I tried to line up the white cupola and the pottery bowl (vertical) using the cross beam (horizontal) to form an imaginary cross. The handmade windows also helped to form a vertical line. This is the “geometry” that I wrote about the other day. It gives an added dimension to your photo. You may not be conscious of it, but the cohesiveness is there.
The soft winter light showed off the unevenness of the hand smoothed adobe walls…texture is good. The blue sky contrasted with the red/gold of the adobe. I had a lot going for me.

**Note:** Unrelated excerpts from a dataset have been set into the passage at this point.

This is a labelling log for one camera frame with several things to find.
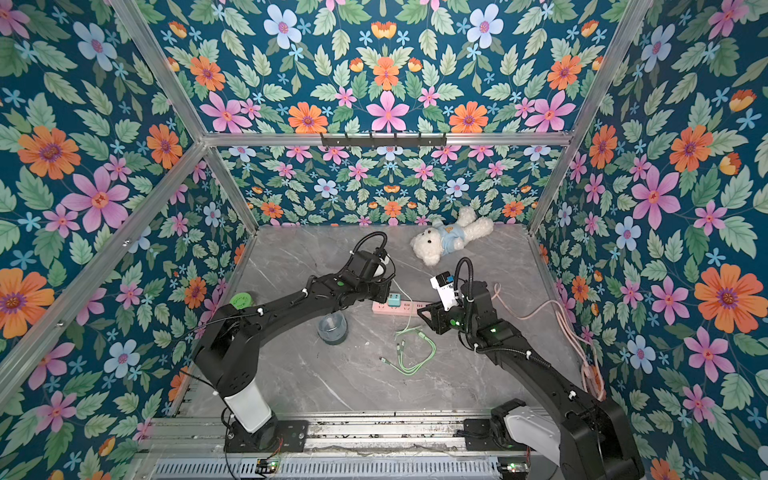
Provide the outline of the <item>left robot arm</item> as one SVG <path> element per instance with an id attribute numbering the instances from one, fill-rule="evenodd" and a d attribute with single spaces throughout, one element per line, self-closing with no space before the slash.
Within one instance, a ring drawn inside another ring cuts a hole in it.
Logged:
<path id="1" fill-rule="evenodd" d="M 206 323 L 193 360 L 234 416 L 230 431 L 236 438 L 265 449 L 276 437 L 277 417 L 256 385 L 262 346 L 306 321 L 387 299 L 396 274 L 387 240 L 374 231 L 357 242 L 337 272 L 312 275 L 301 290 L 265 304 L 223 306 Z"/>

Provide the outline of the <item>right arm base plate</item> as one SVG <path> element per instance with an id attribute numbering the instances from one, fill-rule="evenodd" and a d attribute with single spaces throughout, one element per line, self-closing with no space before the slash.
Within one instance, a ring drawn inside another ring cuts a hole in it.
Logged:
<path id="1" fill-rule="evenodd" d="M 511 451 L 518 449 L 505 437 L 500 437 L 492 428 L 489 419 L 465 419 L 455 437 L 462 438 L 467 451 Z"/>

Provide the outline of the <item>teal charger adapter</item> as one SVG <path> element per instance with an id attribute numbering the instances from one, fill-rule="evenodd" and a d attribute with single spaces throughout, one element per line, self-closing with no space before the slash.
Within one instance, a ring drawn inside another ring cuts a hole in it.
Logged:
<path id="1" fill-rule="evenodd" d="M 391 308 L 398 308 L 401 306 L 401 295 L 398 293 L 390 293 L 387 298 L 387 306 Z"/>

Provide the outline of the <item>pink power strip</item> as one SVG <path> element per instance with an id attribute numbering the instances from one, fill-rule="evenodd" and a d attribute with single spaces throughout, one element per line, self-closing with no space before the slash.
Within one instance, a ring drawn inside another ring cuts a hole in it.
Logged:
<path id="1" fill-rule="evenodd" d="M 400 317 L 415 316 L 417 310 L 428 305 L 427 302 L 402 301 L 399 306 L 390 306 L 387 303 L 372 303 L 372 312 L 377 315 L 391 315 Z"/>

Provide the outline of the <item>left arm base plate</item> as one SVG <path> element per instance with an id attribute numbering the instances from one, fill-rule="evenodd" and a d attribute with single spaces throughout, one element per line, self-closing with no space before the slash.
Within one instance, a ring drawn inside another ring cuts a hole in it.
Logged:
<path id="1" fill-rule="evenodd" d="M 255 433 L 249 433 L 233 420 L 225 434 L 226 453 L 299 453 L 308 438 L 306 420 L 272 418 Z"/>

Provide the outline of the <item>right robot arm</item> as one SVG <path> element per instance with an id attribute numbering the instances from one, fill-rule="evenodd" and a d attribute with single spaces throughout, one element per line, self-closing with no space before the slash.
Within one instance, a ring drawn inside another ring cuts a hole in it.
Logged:
<path id="1" fill-rule="evenodd" d="M 526 445 L 555 463 L 566 479 L 641 479 L 645 469 L 624 410 L 578 387 L 501 319 L 488 285 L 443 272 L 430 280 L 440 299 L 418 309 L 438 335 L 455 330 L 466 347 L 516 377 L 543 411 L 520 400 L 494 410 L 500 442 Z"/>

Paul Strand ( another master photographer from the twenties to the fifties) has several famous shots of missions and I was trying to emulate him when I was here 20 years ago. I proudly showed the photo to one of my teachers who told me my shot was boring. I was shocked. I was expecting a compliment, at least noting my homage to Paul Strand. I argued that my photo was a ‘copy’ of Paul Strand’s. Nope. Still boring.
As a rebuttal, I brought in my book with Strand’s photograph. “Flat,” was all he said when I showed him Strand’s work. I remember being amazed that anyone would dismiss an icon of American photography.
I learned a lesson. Just because everyone else says something is great, doesn’t mean you have to think so, too. And the opposite is also true. Just because someone tells you that your photo is boring, doesn’t mean you can’t think it is great.